> [Supplied information]
:::
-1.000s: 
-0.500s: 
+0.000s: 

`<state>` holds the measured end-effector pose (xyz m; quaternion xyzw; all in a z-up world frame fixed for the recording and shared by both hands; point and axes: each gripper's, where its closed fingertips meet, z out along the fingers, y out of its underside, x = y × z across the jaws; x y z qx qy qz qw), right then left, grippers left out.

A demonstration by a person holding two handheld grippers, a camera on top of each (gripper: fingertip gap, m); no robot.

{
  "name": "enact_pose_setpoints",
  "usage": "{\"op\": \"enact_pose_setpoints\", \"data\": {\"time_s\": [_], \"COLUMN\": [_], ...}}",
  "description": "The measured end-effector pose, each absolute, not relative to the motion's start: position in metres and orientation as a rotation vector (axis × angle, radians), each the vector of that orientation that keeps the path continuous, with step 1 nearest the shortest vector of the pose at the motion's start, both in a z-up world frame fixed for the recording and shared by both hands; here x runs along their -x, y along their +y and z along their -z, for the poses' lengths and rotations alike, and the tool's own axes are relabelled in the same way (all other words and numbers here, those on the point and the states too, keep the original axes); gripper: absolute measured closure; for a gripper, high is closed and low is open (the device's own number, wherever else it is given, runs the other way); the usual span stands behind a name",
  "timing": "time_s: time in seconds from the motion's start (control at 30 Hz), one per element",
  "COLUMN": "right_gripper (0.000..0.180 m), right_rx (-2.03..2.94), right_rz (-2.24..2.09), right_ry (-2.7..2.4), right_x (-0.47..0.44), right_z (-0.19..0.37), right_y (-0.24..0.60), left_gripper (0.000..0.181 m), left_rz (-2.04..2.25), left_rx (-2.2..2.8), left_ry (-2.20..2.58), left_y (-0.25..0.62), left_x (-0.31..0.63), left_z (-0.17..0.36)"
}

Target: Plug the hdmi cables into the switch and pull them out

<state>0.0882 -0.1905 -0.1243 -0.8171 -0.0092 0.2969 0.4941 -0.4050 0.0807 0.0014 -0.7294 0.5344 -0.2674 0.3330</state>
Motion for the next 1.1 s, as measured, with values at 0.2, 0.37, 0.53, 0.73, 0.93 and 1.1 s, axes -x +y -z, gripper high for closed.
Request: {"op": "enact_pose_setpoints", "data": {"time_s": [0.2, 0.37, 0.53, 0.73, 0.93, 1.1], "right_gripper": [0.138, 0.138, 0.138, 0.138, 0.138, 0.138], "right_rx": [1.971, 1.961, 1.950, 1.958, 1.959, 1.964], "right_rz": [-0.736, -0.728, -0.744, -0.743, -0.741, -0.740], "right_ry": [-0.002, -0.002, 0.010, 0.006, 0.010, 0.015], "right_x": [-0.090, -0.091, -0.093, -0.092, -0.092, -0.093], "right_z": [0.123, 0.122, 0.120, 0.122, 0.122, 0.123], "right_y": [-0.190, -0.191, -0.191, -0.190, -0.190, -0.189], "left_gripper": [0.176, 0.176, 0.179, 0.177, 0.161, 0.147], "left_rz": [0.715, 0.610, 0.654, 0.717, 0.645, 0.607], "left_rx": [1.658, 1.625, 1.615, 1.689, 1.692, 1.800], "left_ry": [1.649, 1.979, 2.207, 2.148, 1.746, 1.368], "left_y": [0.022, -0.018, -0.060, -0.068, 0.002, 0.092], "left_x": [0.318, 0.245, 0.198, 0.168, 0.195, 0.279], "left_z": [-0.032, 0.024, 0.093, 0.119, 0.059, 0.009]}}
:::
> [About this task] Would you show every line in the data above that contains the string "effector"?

> [Exercise solution]
`<state>` holds the measured end-effector pose (xyz m; quaternion xyzw; all in a z-up world frame fixed for the recording and shared by both hands; point and axes: each gripper's, where its closed fingertips meet, z out along the fingers, y out of its underside, x = y × z across the jaws; x y z qx qy qz qw), right then left, grippers left out.
  "description": "The measured end-effector pose, each absolute, not relative to the motion's start: position in metres and orientation as a rotation vector (axis × angle, radians), each the vector of that orientation that keeps the path continuous, with step 1 nearest the shortest vector of the pose at the motion's start, both in a z-up world frame fixed for the recording and shared by both hands; here x runs along their -x, y along their +y and z along their -z, for the poses' lengths and rotations alike, and the tool's own axes are relabelled in the same way (all other words and numbers here, those on the point and the states too, keep the original axes); gripper: absolute measured closure; for a gripper, high is closed and low is open (the device's own number, wherever else it is given, runs the other way); the usual span stands behind a name",

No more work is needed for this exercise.